Michelle nodded her agreement. “Do you want the police involved?”
“Can it be done quietly?” he asked.
“As long as nothing ties this act of alleged vandalism to Christine Eldridge’s death, yes.”
“Memphis is going to review all the security footage from last night,” Mr. P. said. “I’ll have him send you a copy.”
Michelle nodded. “Thank you,” she said.
Rose gestured to the doorway. “I’ll only be a minute,” she said.
While Rose went to get her coat and bag, I walked to the back door with Michelle.
“I’ll be checking in with Nick later today,” she said. She pulled out her phone, checked the screen and put it back in her pocket. “He’s probably already talked to Tom Manning. I take it you don’t mind if I share what Alfred discovered.”
I shook my head. “No, that’s not a problem.” I didn’t say that Rose considered Nick part of the team so if Michelle didn’t update him Rose would.

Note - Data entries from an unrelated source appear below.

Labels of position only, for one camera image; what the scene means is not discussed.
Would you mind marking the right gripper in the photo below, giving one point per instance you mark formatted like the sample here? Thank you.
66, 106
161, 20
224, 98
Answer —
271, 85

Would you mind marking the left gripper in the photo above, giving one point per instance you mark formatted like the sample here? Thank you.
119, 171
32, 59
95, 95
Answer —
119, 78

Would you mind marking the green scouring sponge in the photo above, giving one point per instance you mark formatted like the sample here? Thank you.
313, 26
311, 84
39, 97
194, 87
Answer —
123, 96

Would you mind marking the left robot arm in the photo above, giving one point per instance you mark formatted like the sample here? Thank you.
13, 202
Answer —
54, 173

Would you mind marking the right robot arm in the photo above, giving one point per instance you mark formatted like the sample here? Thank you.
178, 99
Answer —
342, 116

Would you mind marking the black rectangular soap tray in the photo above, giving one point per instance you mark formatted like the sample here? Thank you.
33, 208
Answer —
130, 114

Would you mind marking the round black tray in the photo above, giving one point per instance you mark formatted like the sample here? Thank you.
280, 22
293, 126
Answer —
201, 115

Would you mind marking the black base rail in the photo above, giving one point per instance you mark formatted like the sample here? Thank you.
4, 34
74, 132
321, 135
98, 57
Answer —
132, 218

I thought about Charlotte wanting me to find someone for Nick and wondered for a moment if he and Michelle would be a match. As quickly as the thought came, I dismissed it. If things didn’t work out they’d still have to work together.
“Could we have dinner sometime soon?” Michelle asked. “I’m thinking about starting to look for a house and I’d like to pick your brain. I know nothing about home ownership.”
“I love the idea,” I said. “And if you eventually find something you like, I’ll loan you Liam to check it out for you.” My brother was a building contractor and his advice had been invaluable when I’d been looking at my old Victorian.
“Seriously, do you think he would mind?”
I gave her an incredulous look. “Would Liam mind being asked to give his opinion on a house—or anything, for that matter?”
Michelle laughed. “Okay, I get your point. But I really would like your opinion as well.”
I smiled at her. “You may regret saying that, but you can have it.”
Rose came back then, wearing her jacket and carrying her tote bag. It reminded me of Mary Poppins’s carpetbag. I was never really sure what Rose was going to pull out of it.
Michelle and Rose headed across the parking lot to Michelle’s car. I turned to go back into the shop and Mr. P. was standing in the office door. “I just wanted to say you were correct about the fire from the very beginning,” he said. “And you stood your ground. You should be proud of yourself.”
“So what happens now?” I said.
He gave me a small smile. “That’s simple: We catch the culprit.”